> _Problem to work on_
Taking only the lines of the data below from the line with "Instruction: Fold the" to the line with "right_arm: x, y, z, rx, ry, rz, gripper", ends included, write them out exactly and without pictures.

> _Data for this task_
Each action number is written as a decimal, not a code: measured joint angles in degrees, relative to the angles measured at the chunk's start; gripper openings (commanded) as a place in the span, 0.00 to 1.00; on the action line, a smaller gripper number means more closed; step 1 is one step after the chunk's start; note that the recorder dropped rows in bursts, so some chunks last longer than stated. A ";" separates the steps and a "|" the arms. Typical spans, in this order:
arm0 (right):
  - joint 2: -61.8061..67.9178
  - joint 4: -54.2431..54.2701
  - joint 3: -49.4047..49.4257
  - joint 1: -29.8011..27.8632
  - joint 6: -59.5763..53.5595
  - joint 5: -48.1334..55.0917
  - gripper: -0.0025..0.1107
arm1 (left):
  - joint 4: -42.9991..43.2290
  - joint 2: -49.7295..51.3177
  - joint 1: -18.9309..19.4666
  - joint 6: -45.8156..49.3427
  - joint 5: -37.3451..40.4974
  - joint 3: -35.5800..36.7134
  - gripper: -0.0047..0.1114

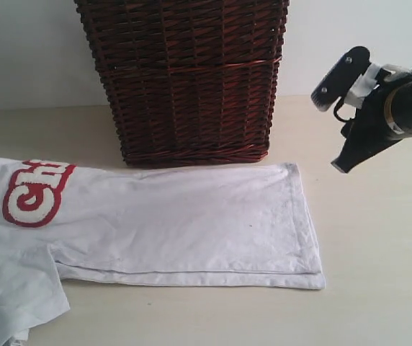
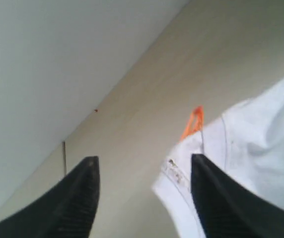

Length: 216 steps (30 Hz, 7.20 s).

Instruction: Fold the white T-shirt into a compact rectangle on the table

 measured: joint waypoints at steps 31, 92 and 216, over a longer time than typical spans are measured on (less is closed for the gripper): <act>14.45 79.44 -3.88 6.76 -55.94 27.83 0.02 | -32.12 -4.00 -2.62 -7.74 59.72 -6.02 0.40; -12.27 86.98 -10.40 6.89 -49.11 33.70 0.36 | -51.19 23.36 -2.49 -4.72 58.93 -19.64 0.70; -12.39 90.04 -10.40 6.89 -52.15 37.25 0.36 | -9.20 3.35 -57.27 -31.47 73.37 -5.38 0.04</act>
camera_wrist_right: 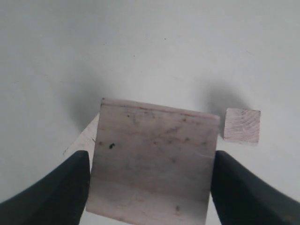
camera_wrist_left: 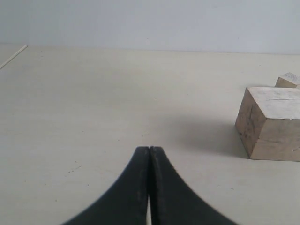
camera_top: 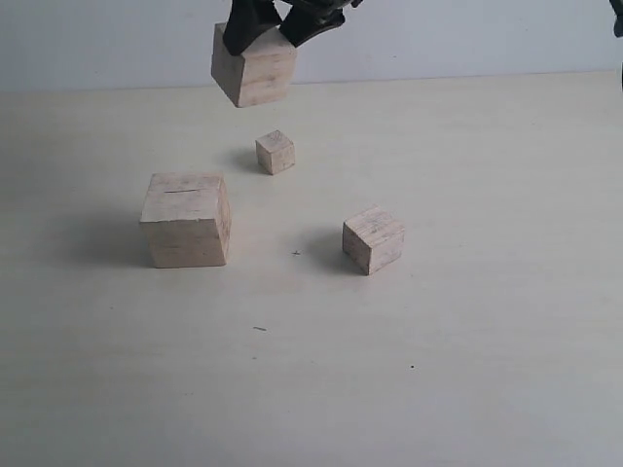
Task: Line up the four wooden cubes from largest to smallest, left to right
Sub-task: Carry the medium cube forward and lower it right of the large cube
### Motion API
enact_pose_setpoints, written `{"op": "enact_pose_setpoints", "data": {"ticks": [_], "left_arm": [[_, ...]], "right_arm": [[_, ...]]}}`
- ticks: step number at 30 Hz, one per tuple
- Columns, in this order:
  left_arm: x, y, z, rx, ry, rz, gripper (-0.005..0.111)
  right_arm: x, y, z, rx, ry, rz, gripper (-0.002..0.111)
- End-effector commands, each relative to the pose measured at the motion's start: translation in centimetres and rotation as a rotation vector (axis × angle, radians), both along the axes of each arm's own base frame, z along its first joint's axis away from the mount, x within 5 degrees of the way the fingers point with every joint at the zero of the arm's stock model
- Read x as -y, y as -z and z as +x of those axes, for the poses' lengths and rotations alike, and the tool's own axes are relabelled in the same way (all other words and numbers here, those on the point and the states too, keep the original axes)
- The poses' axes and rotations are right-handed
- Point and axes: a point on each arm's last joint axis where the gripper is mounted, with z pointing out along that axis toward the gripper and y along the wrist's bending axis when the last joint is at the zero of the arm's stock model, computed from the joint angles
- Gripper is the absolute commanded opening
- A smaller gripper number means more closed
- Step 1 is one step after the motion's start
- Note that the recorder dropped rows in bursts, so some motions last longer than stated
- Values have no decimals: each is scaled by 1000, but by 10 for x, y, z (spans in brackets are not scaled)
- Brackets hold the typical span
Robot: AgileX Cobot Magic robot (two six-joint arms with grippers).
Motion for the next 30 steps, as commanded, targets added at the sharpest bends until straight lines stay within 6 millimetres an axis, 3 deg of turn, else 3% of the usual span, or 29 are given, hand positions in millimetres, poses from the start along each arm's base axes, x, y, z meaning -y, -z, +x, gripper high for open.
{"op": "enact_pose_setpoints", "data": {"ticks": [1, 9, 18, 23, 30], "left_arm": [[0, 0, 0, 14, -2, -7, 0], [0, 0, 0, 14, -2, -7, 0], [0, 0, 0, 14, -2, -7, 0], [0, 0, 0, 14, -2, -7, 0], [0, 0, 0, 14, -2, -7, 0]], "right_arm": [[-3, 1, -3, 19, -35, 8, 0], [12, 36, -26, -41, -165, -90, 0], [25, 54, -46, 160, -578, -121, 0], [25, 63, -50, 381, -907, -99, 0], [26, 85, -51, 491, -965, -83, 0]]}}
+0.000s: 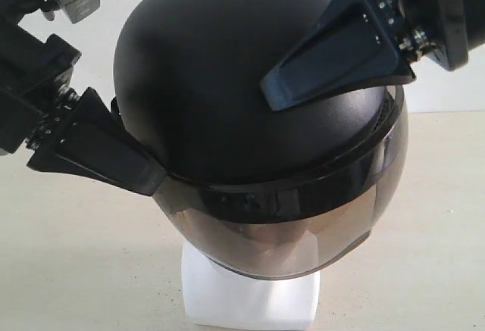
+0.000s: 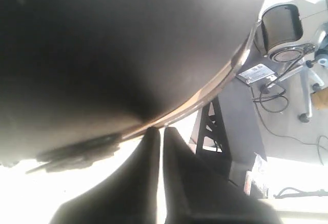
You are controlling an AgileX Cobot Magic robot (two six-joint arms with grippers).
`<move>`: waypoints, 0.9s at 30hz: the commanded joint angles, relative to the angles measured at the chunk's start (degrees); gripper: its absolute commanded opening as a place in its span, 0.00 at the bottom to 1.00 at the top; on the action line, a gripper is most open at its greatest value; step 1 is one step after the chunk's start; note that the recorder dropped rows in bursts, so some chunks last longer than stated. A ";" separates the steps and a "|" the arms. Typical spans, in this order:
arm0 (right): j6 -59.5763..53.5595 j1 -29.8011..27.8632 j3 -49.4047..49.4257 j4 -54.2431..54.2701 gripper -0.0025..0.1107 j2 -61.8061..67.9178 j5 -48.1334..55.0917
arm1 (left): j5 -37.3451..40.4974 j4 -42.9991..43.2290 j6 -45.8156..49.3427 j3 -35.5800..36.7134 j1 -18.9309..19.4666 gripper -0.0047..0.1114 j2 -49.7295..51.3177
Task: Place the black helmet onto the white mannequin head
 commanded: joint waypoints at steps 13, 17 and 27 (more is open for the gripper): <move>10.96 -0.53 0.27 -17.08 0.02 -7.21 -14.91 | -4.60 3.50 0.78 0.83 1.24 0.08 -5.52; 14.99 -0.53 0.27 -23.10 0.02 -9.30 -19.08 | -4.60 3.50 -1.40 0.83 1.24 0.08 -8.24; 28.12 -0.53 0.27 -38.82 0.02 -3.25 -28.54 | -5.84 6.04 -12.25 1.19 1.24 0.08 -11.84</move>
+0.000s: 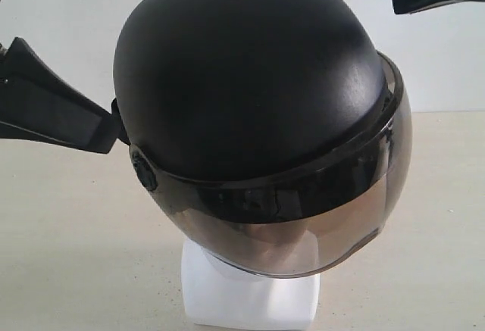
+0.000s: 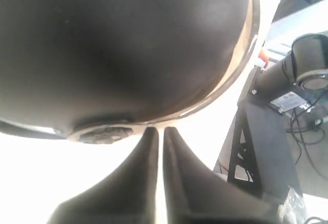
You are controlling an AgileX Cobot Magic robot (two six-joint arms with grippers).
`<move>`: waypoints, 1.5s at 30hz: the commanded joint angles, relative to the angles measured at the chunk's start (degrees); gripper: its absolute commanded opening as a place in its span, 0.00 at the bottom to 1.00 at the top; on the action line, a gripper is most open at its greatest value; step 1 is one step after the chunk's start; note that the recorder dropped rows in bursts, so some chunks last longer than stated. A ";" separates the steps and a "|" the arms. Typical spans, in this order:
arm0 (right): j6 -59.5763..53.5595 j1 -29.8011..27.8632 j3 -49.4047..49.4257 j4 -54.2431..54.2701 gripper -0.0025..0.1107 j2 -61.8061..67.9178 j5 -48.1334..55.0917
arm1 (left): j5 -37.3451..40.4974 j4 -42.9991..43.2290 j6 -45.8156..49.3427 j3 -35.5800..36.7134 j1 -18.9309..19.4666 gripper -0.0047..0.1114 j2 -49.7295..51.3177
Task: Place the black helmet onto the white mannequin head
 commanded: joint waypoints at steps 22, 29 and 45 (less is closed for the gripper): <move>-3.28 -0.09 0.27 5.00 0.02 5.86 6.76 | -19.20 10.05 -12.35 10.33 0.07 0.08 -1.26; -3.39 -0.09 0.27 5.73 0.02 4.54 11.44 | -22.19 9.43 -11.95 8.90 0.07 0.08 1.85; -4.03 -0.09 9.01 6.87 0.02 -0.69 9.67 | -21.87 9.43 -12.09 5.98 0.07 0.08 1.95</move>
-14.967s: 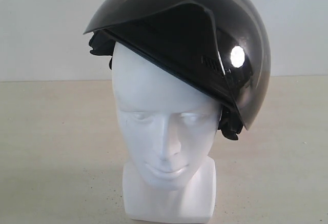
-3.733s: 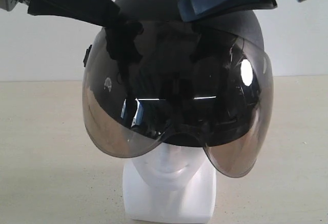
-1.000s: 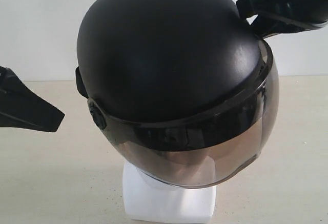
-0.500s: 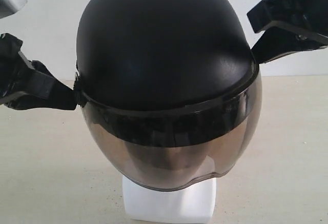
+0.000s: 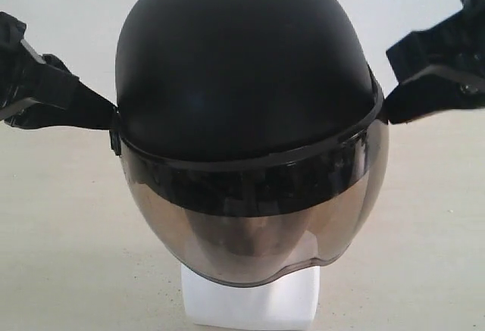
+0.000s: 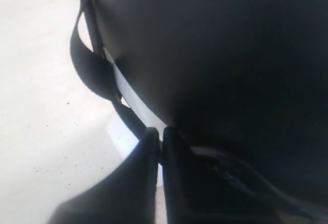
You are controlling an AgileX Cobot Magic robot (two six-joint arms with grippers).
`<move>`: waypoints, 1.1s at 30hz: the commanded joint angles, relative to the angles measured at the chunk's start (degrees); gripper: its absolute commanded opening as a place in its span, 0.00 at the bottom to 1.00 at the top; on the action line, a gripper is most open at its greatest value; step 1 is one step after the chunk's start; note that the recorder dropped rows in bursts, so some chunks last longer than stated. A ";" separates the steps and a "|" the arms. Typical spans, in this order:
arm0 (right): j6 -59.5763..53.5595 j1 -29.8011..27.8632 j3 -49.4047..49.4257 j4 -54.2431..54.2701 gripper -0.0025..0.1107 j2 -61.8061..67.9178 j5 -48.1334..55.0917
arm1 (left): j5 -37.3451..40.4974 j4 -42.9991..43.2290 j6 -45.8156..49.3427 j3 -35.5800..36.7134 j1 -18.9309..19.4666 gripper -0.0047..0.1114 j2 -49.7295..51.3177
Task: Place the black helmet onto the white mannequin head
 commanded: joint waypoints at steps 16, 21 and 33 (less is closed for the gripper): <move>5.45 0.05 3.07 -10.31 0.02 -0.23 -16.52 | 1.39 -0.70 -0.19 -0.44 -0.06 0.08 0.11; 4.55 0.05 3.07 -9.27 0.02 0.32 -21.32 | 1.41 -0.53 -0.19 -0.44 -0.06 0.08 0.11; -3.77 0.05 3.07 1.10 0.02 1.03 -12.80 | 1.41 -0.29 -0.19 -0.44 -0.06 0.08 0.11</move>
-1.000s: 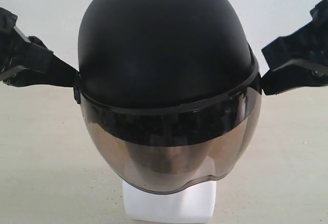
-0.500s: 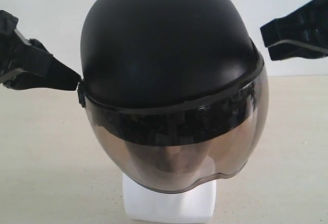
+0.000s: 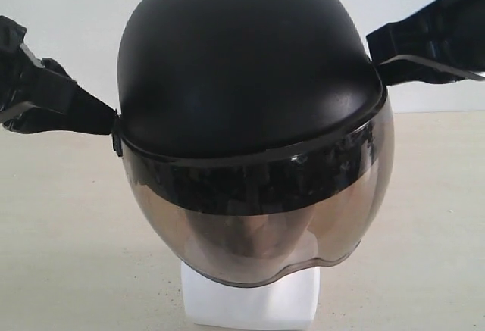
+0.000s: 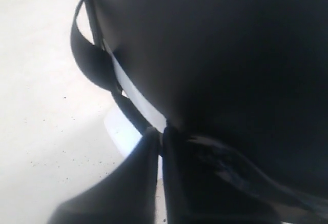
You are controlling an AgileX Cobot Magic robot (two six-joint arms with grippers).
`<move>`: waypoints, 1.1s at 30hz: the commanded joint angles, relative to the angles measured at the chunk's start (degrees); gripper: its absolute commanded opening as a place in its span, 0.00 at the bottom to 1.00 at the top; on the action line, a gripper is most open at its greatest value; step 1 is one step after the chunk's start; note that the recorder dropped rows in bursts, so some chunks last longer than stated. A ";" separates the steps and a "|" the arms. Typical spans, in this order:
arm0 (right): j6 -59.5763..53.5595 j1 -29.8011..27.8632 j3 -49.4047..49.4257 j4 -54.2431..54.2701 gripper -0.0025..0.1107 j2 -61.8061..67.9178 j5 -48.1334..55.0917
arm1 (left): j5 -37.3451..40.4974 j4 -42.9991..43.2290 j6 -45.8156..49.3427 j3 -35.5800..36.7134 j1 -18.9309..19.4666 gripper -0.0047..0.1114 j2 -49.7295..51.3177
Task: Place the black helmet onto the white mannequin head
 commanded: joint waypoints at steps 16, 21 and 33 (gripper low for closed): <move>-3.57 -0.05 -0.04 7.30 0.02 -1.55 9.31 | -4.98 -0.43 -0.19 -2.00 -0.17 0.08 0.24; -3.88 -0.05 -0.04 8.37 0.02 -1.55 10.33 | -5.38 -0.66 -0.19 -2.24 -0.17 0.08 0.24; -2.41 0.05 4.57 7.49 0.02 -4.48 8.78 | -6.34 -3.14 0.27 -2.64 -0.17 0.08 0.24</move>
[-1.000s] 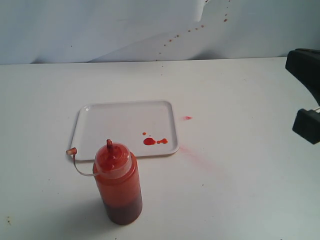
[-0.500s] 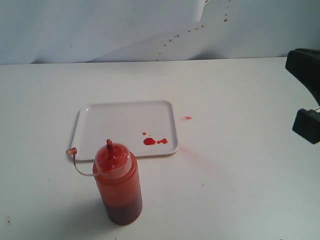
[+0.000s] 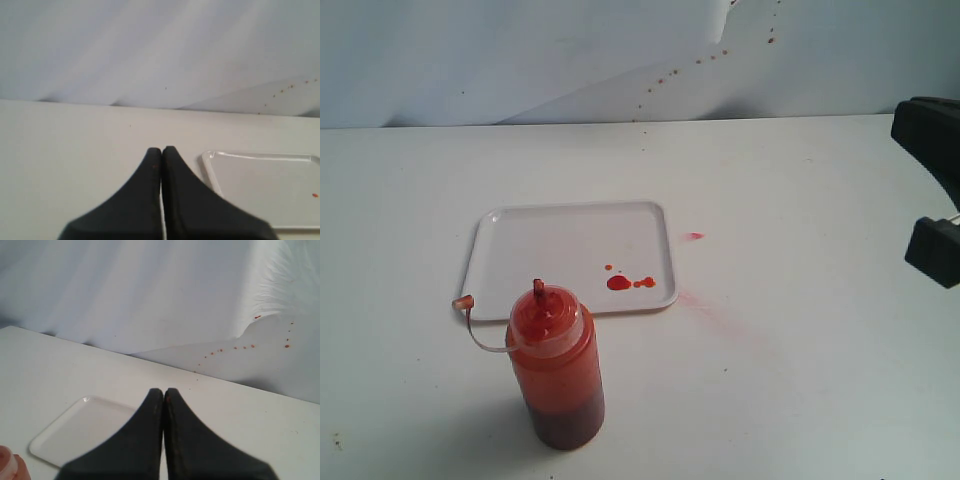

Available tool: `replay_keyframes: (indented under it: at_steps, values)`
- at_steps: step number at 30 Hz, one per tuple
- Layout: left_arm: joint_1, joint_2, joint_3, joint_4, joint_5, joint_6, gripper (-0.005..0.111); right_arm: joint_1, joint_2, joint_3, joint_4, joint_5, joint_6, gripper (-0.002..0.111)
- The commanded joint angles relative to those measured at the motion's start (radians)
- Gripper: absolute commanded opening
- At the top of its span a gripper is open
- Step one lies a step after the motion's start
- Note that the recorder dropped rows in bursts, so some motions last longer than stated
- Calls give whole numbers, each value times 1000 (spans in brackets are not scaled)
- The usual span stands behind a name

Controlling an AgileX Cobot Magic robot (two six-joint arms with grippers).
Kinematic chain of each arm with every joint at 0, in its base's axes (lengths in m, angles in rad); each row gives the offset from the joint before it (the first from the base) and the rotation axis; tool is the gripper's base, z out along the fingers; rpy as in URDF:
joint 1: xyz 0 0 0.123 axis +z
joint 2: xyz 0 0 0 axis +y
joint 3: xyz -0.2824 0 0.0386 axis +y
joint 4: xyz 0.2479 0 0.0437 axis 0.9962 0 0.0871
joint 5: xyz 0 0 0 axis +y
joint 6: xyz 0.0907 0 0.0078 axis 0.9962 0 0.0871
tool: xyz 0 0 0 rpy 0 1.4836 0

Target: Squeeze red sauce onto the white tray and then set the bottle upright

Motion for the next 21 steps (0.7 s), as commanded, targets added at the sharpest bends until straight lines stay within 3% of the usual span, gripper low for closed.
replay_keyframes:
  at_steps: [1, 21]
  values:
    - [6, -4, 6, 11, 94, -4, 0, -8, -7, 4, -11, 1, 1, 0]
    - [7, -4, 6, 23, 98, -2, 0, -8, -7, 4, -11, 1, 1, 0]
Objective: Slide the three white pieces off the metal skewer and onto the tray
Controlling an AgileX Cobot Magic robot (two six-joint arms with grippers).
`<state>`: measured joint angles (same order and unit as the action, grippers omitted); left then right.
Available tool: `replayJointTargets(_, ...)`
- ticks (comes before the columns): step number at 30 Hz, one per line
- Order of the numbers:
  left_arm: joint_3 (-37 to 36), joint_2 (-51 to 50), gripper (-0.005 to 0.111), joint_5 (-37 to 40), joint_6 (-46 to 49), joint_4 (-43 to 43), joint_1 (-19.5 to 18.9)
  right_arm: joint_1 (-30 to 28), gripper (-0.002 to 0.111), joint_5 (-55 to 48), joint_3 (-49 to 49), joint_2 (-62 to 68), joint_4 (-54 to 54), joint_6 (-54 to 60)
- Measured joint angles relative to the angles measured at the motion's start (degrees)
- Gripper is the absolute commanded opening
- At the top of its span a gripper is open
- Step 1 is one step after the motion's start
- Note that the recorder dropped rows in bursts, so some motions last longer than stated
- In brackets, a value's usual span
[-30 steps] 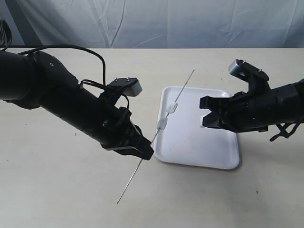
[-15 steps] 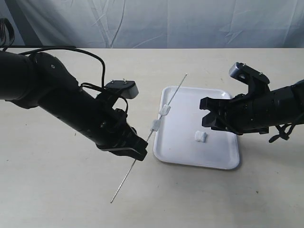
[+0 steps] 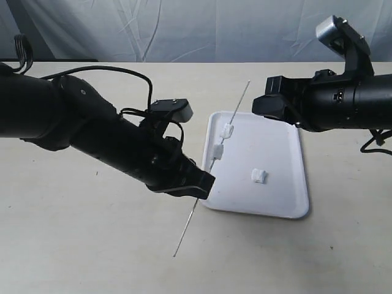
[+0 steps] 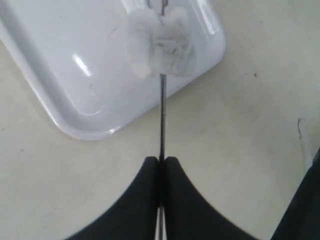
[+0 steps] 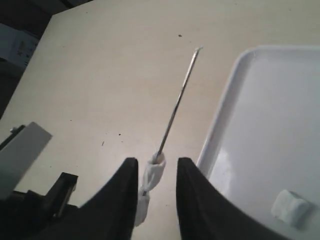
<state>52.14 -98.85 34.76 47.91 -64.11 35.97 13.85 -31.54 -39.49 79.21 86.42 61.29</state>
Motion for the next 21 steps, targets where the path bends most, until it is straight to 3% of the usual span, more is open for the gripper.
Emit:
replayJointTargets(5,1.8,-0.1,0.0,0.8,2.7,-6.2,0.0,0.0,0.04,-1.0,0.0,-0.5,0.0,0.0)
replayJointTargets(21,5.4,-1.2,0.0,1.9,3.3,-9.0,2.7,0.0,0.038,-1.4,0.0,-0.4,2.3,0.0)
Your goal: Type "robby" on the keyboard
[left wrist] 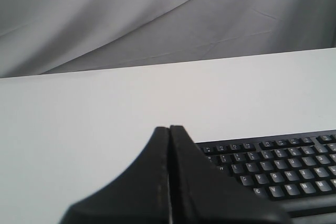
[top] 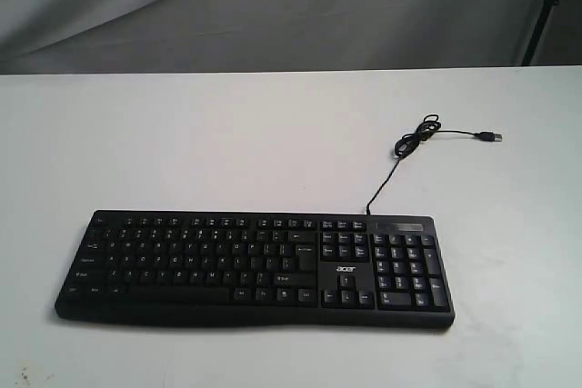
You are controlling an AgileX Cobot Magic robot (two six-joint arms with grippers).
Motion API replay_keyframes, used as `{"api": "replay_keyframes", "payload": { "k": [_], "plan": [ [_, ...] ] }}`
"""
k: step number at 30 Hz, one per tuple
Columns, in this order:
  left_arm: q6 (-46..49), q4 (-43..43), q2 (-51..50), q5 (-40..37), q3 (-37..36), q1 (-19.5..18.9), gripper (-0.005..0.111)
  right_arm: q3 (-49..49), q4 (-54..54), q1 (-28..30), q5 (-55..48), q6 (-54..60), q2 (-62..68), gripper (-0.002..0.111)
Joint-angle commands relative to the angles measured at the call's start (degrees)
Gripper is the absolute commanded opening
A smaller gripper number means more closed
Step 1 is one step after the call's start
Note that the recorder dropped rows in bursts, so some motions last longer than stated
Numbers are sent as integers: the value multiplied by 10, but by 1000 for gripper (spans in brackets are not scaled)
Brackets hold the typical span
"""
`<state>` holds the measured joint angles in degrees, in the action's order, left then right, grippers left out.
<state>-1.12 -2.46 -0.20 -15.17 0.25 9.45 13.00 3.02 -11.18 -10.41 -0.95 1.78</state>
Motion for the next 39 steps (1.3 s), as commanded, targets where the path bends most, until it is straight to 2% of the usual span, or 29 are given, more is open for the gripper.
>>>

> _Reply to the exercise_
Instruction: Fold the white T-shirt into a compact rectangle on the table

 measured: joint waypoints at steps 31, 92 and 216, over a longer time than typical spans are measured on (less is closed for the gripper): <act>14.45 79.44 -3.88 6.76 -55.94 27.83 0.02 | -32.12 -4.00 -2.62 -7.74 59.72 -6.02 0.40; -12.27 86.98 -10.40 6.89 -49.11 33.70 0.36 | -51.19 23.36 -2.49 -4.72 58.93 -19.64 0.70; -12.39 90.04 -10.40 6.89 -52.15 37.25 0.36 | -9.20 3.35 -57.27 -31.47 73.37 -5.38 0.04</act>
camera_wrist_right: 
camera_wrist_left: 
camera_top: 
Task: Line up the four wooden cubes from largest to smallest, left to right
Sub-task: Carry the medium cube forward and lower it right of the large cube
### Motion API
enact_pose_setpoints, written `{"op": "enact_pose_setpoints", "data": {"ticks": [_], "left_arm": [[_, ...]], "right_arm": [[_, ...]]}}`
- ticks: step number at 30 Hz, one per tuple
- Columns, in this order:
  left_arm: x, y, z, rx, ry, rz, gripper (-0.005..0.111)
  right_arm: x, y, z, rx, ry, rz, gripper (-0.002..0.111)

This exercise has been answered in full.